> [What to work on]
When you write out the listing below, keep each word exactly as it stands and drop the pictures.
####################
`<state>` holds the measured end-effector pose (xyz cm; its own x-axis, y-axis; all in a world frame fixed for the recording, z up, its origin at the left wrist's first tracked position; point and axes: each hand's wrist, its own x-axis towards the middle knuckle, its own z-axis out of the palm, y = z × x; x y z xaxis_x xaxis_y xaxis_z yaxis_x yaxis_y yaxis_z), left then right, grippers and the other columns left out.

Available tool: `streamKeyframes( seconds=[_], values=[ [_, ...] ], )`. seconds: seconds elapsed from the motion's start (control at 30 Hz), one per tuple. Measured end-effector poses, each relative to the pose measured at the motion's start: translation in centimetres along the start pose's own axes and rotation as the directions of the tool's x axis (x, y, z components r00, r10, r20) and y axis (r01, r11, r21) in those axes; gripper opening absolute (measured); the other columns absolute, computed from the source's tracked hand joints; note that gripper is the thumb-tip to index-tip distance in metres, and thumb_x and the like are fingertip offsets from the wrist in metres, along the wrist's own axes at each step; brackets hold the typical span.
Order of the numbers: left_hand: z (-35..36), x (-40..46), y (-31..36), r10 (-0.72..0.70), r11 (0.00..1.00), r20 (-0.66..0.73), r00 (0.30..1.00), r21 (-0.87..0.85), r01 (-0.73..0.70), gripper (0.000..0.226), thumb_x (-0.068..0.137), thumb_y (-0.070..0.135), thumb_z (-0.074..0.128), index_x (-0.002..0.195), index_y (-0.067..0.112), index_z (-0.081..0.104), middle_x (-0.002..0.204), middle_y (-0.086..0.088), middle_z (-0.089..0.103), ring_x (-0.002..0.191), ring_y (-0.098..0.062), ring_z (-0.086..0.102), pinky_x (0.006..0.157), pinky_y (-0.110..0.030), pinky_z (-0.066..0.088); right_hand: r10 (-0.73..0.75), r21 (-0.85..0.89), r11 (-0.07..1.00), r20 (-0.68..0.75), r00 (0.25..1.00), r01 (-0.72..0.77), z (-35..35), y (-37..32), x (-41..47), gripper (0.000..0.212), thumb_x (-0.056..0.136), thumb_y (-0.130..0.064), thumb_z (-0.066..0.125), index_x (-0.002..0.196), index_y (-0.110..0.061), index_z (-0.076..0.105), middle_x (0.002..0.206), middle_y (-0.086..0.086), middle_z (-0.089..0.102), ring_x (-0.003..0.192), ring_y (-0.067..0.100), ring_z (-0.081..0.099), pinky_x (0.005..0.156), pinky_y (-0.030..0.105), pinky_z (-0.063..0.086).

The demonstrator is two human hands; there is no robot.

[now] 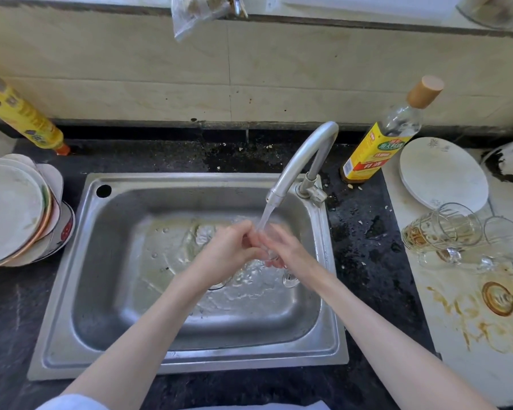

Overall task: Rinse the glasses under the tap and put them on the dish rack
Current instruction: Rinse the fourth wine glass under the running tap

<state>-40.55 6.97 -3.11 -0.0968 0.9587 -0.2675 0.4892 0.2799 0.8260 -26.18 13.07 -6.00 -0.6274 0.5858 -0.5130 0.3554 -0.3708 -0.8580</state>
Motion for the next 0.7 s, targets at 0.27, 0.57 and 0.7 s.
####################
> [Response area]
`<state>` holds the measured end-effector pose (xyz cm; its own x-axis, y-axis; all in a world frame fixed for the recording, z up, its origin at the left wrist's first tracked position; point and axes: each hand's wrist, its own x-axis towards the middle knuckle, its own z-axis out of the palm, y = z × x; x y z xaxis_x xaxis_y xaxis_z yaxis_x yaxis_y yaxis_z), left then right, grippers and the other columns left out.

Available tool: `streamKeyframes( seconds=[_], values=[ [_, ...] ], )`. seconds: seconds elapsed from the motion's start (control at 30 Hz), one per tuple. Measured end-effector poses, each relative to the pose measured at the motion's start: translation in centimetres along the start pose's own axes and rotation as the directions of the tool's x axis (x, y, z components r00, r10, r20) and y axis (r01, r11, r21) in those axes; gripper opening absolute (measured); the other columns absolute, computed from the source's tracked hand joints; note that gripper is the thumb-tip to index-tip distance in metres, and thumb_x and the like are fingertip offsets from the wrist in metres, along the wrist's own axes at each step; brackets hold the typical span.
Order of the numbers: left_hand: z (-35..36), x (-40..46), y (-31..36), r10 (-0.72..0.70), r11 (0.00..1.00), r20 (-0.66..0.73), r00 (0.30..1.00), r21 (-0.87..0.85), r01 (-0.73..0.70), gripper (0.000..0.226), thumb_x (-0.068..0.137), thumb_y (-0.070..0.135), thumb_z (-0.074..0.128), index_x (-0.002..0.195), index_y (-0.067..0.112), index_z (-0.081..0.104), middle_x (-0.002..0.204), middle_y (-0.086..0.088), middle_z (-0.089..0.103), ring_x (-0.002..0.191), ring_y (-0.098..0.062), ring_z (-0.086..0.102), pinky_x (0.006..0.157), pinky_y (-0.110..0.030), pinky_z (-0.066..0.088); right_hand: r10 (-0.73..0.75), r21 (-0.85..0.89), r11 (-0.07..1.00), r20 (-0.68..0.75), r00 (0.25..1.00), r01 (-0.72..0.77), z (-35..35), y (-37..32), x (-41..47), gripper (0.000..0.212), thumb_x (-0.056..0.136), thumb_y (-0.130..0.064), thumb_z (-0.066..0.125), index_x (-0.002..0.196), index_y (-0.110..0.061), index_z (-0.076..0.105), middle_x (0.002..0.206), middle_y (-0.086..0.086), middle_z (-0.089..0.102), ring_x (-0.003..0.192), ring_y (-0.067..0.100), ring_z (-0.081..0.099), pinky_x (0.005..0.156), pinky_y (-0.030..0.105), pinky_z (-0.063..0.086).

The demonstrator is two human hands; there is no robot.

[now] 

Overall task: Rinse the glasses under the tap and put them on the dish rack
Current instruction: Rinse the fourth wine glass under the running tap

<state>-40.55 6.97 -3.11 -0.0968 0.9587 -0.2675 0.4892 0.2799 0.8260 -26.18 13.07 -6.00 -0.6274 0.5858 -0.5130 0.3554 -0.3708 -0.8580</state>
Motion for the next 0.7 s, targets at 0.27, 0.57 and 0.7 s.

This answer has been written out in full.